START Extracted data

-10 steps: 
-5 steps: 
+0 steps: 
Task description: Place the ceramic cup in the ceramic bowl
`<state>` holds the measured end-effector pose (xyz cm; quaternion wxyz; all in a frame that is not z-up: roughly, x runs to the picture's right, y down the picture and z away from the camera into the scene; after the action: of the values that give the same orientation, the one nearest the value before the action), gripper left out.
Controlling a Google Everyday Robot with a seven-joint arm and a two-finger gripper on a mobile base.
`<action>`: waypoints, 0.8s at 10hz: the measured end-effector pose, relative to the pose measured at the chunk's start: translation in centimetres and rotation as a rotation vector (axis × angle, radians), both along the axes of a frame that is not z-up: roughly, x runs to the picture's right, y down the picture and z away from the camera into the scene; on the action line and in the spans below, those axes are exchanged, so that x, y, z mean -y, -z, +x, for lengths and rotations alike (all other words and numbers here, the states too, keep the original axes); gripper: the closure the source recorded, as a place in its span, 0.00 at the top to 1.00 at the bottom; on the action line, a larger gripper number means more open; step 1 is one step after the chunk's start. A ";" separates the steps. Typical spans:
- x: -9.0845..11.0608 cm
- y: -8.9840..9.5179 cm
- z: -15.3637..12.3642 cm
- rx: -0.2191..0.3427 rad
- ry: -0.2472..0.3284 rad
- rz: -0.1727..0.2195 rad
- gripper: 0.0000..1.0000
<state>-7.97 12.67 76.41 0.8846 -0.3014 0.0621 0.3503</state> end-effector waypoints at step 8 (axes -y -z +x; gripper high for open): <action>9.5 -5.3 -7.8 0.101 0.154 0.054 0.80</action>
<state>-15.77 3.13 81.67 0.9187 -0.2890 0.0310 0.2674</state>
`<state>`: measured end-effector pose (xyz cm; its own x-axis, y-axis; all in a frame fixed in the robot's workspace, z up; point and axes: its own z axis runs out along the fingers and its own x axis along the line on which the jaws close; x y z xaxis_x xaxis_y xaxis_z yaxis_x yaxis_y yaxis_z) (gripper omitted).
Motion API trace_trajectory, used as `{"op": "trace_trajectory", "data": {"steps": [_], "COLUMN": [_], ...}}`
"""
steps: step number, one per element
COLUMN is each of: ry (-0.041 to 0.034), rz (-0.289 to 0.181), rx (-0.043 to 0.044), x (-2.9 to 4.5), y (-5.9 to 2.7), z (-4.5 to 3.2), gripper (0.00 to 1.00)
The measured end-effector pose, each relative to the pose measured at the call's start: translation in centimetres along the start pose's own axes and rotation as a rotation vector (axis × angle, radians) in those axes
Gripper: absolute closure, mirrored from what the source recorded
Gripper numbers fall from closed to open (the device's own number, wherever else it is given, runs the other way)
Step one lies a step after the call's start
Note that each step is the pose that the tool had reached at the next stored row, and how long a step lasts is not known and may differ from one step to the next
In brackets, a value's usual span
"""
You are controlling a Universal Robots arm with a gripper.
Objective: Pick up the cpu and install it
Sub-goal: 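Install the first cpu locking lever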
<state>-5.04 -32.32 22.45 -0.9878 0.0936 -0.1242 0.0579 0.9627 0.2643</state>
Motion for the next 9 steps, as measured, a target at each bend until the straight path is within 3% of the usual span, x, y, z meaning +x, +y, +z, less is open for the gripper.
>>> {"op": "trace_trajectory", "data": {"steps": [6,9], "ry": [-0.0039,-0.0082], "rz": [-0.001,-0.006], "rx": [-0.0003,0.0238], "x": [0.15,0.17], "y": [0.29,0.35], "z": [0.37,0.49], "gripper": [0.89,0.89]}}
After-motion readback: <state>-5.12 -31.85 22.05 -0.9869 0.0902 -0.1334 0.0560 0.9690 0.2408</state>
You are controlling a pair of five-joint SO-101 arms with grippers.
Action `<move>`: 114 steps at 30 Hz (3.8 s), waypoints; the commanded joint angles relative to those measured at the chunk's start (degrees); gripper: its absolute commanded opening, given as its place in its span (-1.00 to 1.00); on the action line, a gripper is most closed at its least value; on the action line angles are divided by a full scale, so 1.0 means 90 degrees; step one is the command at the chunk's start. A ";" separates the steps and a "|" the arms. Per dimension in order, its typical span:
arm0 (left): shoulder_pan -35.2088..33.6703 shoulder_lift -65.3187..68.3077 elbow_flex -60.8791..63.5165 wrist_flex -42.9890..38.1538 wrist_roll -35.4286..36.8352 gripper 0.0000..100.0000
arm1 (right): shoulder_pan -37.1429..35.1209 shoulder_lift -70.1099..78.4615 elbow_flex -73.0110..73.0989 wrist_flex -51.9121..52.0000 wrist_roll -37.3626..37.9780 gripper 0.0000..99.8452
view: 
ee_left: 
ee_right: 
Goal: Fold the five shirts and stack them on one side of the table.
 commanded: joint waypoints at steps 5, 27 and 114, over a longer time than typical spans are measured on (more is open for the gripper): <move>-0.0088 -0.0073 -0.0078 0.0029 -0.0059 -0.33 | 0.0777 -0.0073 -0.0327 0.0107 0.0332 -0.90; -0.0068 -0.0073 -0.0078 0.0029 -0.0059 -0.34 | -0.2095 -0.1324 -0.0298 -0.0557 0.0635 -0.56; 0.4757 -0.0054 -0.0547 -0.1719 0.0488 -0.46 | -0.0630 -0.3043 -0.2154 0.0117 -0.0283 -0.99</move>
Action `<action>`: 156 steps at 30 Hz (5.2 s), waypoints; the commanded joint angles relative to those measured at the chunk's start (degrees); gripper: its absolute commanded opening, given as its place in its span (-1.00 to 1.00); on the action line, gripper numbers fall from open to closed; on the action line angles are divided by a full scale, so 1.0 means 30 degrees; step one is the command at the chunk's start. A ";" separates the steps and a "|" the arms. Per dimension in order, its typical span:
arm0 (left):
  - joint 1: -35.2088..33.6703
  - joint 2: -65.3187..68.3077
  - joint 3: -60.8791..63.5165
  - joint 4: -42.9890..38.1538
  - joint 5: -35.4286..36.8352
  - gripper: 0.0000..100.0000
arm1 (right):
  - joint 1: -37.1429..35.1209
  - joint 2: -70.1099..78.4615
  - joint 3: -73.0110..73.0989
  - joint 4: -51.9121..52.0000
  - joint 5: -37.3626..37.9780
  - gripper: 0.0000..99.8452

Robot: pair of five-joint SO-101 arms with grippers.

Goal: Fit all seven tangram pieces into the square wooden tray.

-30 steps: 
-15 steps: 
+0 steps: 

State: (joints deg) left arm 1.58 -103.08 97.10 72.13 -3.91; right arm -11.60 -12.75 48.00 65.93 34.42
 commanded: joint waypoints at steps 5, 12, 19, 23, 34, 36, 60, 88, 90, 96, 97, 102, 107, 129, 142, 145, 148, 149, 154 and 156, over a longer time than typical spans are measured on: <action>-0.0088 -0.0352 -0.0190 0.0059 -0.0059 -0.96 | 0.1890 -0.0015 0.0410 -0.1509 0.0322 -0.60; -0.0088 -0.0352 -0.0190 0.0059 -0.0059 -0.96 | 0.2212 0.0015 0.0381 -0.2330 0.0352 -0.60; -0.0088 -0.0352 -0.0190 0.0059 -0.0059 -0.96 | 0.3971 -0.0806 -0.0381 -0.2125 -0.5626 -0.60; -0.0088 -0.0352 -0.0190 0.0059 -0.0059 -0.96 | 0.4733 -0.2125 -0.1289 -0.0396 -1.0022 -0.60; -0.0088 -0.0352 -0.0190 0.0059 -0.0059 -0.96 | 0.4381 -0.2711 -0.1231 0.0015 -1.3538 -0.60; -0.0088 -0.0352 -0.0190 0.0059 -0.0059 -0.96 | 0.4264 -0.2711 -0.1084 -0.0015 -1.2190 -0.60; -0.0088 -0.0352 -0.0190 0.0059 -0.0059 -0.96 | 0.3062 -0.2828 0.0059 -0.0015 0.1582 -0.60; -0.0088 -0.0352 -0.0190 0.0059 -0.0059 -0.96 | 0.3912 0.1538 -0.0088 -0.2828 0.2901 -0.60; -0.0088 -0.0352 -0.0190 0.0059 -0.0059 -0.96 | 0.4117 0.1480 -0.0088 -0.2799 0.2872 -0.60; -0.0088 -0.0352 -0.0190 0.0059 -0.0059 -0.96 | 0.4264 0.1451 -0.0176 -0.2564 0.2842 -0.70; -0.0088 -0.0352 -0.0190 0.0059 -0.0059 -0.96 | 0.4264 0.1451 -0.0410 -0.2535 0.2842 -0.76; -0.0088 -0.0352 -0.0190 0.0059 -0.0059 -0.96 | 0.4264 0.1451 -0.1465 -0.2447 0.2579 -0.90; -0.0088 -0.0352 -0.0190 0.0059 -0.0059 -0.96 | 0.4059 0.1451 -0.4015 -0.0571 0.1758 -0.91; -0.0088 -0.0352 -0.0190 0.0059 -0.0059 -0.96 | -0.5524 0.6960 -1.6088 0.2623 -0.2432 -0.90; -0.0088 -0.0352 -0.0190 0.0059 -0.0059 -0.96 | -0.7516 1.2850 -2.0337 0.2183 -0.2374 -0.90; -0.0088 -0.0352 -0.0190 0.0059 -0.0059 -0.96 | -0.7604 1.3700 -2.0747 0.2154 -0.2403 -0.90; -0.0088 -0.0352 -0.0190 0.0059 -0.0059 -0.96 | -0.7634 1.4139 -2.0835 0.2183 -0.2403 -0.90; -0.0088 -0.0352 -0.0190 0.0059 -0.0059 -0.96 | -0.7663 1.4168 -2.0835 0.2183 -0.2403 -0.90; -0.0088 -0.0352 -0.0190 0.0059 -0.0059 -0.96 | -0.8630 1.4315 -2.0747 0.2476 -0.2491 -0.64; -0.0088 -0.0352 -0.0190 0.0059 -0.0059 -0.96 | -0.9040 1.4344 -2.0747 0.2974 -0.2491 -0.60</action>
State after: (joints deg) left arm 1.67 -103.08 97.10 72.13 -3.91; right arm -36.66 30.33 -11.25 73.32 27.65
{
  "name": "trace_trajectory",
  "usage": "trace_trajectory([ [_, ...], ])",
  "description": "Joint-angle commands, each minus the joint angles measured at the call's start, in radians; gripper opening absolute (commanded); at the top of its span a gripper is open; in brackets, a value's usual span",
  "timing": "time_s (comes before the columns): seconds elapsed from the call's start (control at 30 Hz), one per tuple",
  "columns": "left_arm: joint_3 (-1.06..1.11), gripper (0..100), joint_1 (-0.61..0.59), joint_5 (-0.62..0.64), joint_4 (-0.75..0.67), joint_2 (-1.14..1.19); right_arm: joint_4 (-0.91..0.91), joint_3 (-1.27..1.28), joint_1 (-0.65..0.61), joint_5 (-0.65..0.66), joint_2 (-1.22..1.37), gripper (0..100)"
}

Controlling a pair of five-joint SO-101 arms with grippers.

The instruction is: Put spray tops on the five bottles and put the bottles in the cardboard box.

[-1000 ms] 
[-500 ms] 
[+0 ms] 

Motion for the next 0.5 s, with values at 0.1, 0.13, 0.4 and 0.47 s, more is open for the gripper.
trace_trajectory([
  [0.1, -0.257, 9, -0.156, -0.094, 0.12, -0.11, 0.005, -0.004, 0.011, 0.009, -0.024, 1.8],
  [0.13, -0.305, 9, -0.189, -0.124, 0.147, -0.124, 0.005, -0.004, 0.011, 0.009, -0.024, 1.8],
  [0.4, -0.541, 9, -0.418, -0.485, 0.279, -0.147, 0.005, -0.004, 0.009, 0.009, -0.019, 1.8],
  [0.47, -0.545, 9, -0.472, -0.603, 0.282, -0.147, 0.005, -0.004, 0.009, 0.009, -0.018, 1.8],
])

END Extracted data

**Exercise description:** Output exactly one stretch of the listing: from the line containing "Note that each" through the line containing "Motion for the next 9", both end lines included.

**Answer to this exercise:**
Note that each step is the pose that the tool had reached at the next stored row, and how long a step lasts is not known and may differ from one step to the next
In brackets, a value's usual span
"""
You are controlling a Universal Robots arm with a gripper.
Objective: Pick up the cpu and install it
Sub-goal: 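Install the first cpu locking lever
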<state>-5.04 -32.32 22.45 -0.9878 0.0936 -0.1242 0.0579 0.9627 0.2643</state>
Motion for the next 9 steps, as measured, a target at each bend until the straight path is within 3% of the usual span, x, y, z meaning +x, +y, +z, less is open for the gripper.

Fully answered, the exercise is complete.